**INSTRUCTIONS FOR THE TASK:**
From the first line to the last, restate the data exactly, leaving out the images.

**DATA EXCERPT:**
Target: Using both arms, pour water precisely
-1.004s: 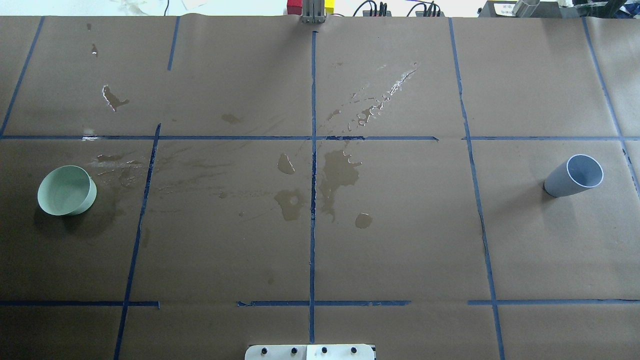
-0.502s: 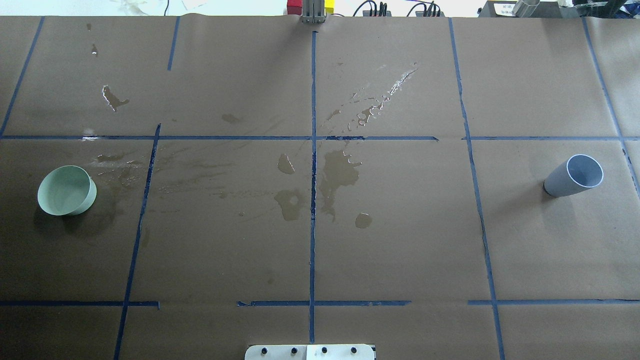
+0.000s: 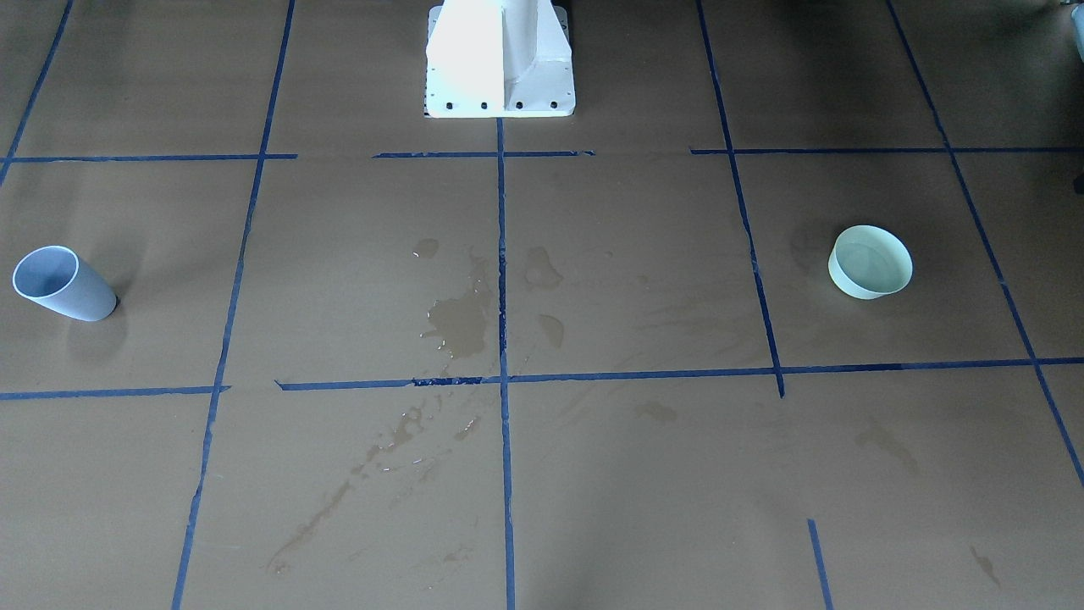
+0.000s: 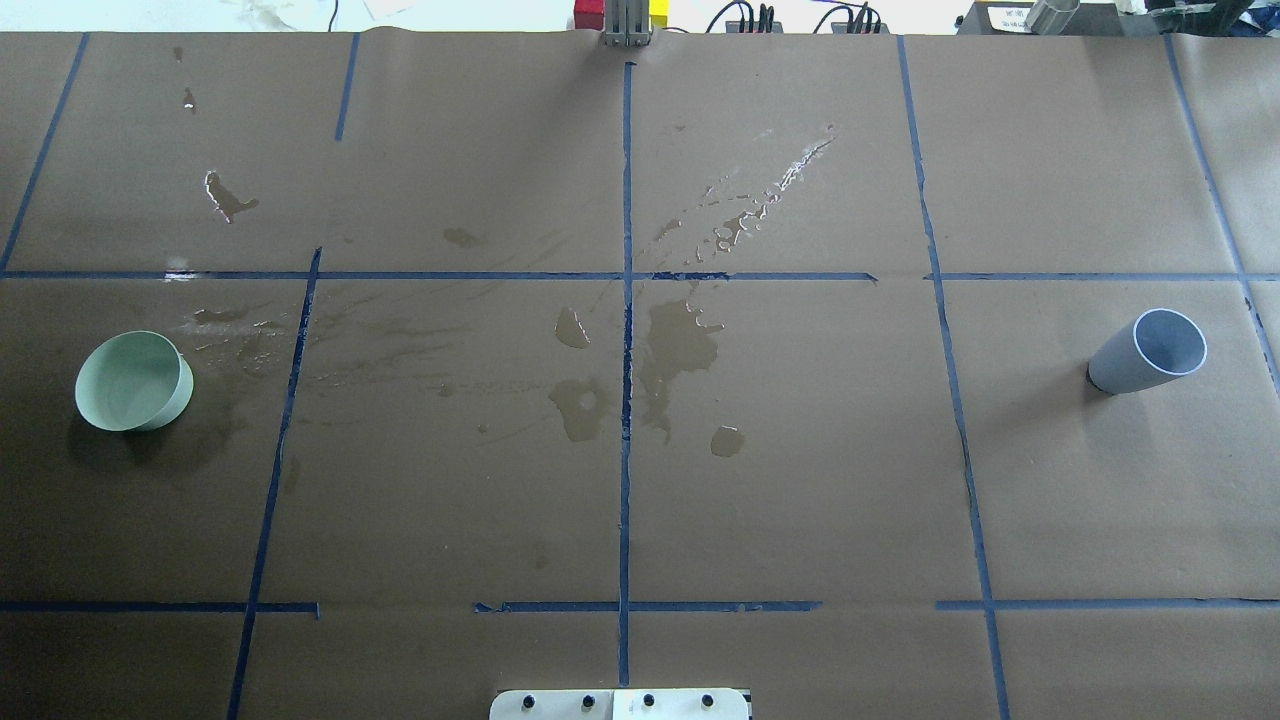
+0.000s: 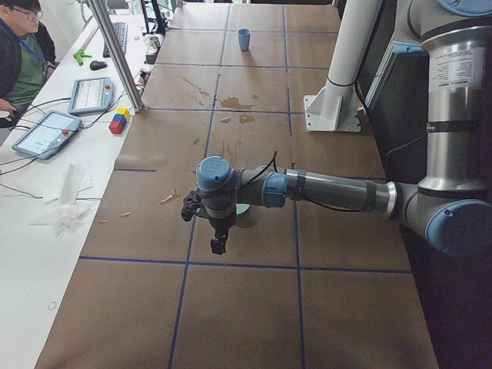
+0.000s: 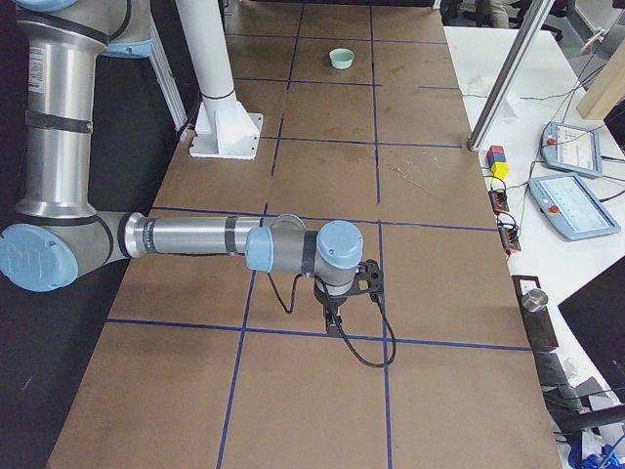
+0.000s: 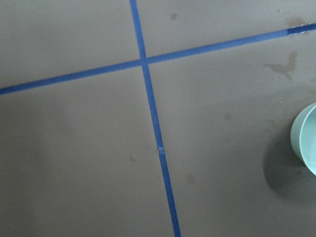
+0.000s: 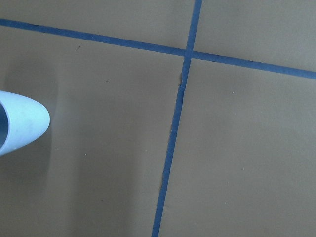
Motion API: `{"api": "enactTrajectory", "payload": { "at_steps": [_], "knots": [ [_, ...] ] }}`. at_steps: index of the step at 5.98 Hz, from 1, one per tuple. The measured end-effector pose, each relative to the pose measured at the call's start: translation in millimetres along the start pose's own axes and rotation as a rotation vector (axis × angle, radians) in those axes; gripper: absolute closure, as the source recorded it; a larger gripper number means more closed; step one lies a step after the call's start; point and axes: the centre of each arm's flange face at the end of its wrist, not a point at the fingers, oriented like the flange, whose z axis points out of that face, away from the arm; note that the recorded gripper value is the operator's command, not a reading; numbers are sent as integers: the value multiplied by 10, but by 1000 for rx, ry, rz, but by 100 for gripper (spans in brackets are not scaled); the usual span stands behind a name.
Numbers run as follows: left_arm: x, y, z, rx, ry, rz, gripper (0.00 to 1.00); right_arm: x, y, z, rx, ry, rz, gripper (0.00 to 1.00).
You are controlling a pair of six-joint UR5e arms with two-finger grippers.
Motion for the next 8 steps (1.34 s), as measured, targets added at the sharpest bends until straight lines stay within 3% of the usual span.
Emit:
{"api": "enactTrajectory", "payload": {
  "at_steps": [5,8],
  "knots": [
    [262,-225,-75,96,9,61,0,-161,-58,-125,26,-4,7,0],
    [783,-187,628,160,97,-141,0,-193,-66,-102,21,-12,7,0]
  ]
}}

**EXERCISE ANSWER:**
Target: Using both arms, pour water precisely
-1.004s: 
-0.502s: 
+0.000s: 
+0.000s: 
+0.000s: 
+0.000s: 
+0.000s: 
+0.000s: 
Motion API: `{"api": "enactTrajectory", "payload": { "at_steps": [_], "knots": [ [_, ...] ] }}`. at_steps: index of the step at 5.98 Hz, from 1, one per tuple. The measured end-effector pose, each relative to the pose measured at the call's start: translation in millimetres along the start pose's own axes and rotation as a rotation vector (axis × angle, radians) in those axes; gripper: absolute closure, as the source recorded it; a larger gripper number means more closed; step one lies a step after the call's start; point and axes: the centre of each arm's flange face at the end of its wrist, not a point at the fingers, oriented like the flange, whose z axis points out of that face, away from the arm; note that the recorded gripper value is the operator's command, not a reading; numbers are sent as integers: the value multiplied by 10, but by 1000 for rx, ry, rz, but by 100 for gripper (spans in brackets are not scaled); the usual span stands behind a name.
Numbers run as follows: left_arm: x, y, z, rx, ry, rz, gripper (0.00 to 1.00); right_arm: x, y, z, rx, ry, rz, gripper (0.00 to 1.00).
You are controlling a pair of six-joint UR5e arms with two-finger grippers.
Motion for the next 8 steps (1.34 s), as measured, targets added at the sharpest bends until straight lines stay within 3% of the usual span.
Emit:
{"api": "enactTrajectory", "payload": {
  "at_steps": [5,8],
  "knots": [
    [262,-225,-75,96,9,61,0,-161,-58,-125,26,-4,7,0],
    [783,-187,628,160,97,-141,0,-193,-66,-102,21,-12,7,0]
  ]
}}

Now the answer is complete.